Vou dar um exemplo da aplicação do conceito da Análise Multivariada. Suponhamos que não soubéssemos que o fumo causa câncer de pulmão. Poderíamos em uma observação inicial concluir que pacientes com dedos amarelados (pela nicotina) teriam um risco maior de câncer de pulmão. Como só quem fuma adquire dedos amarelados percebemos que ambas variáveis fumo e dedos amarelados interagem significativamente. Se testássemos ambas variáveis (hábito de fumar e dedos amarelados) em uma Análise Multivariada perceberíamos que só o hábito de fumar seria independentemente relacionado a câncer de pulmão. Isto se deve a forte interação entre as variáveis e ao fato de que o hábito de fumar explica muito mais da variabilidade da variável câncer de pulmão que dedos amarelados. Percebemos por este exemplo como a Análise Multivariiada pode nos dar pistas para tentar entender certos fenômenos biológicos.

 

 

Através da Análise Multivariada pode se construir, portanto, um modelo pelo qual podemos explicar a variação de uma variável dependente através de outras variáveis independentes. No nosso primeiro exemplo a variável dependente é o prognóstico e as independentes a idade e a citogenética. Através da Análise Multivariada se atribui a cada variável independente um coeficiente cuja magnitude expressa a contribuição relativa desta variável para o modelo como um todo. Nenhum modelo é perfeito e, portanto, todos os modelos construídos explicam apenas uma parte da variabilidade da variável dependente.
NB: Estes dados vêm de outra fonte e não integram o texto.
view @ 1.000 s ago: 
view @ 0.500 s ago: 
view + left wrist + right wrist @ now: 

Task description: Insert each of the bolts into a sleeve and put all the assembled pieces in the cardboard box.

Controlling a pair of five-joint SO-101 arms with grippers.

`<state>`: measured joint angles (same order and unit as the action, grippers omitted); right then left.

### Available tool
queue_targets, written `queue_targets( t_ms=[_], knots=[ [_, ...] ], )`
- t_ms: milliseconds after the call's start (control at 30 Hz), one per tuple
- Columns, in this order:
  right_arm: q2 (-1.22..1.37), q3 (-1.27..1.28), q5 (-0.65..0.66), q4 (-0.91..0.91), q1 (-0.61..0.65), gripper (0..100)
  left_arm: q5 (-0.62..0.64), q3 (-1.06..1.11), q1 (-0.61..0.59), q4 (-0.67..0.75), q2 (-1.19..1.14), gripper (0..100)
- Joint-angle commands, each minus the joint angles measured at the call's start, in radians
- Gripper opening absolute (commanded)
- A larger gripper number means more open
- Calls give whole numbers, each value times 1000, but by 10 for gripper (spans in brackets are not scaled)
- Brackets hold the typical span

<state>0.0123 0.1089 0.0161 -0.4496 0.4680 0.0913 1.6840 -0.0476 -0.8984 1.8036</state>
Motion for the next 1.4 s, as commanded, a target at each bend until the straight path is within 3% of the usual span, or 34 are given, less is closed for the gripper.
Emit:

Um dos procedimentos para Análise Multivariada freqüentemente empregado é o dos Riscos Proporcionais de Cox.

 

O leitor interessado encontrará maiores detalhes sobre todos os procedimentos estatísticos em textos especializados em bioestatística como os citados abaixo:

 

Referências bibliográficas:

 

1) Daly,L.E., Bourke,G.J., McGilvray,J. 1991. Interpretation and uses of Medical Statistics (4th ed.). Oxford: Blackwell Scientific Publications.

 

2) Zar, J.H. 1984. Biostatistical Analysis (2nd ed) Englewood Clifts: Prentice-Hall, Inc.

 

3) Costa-Neto,P.L.O. 1977. Estatística (Primeira ed) São Paulo: Edgard Blücher.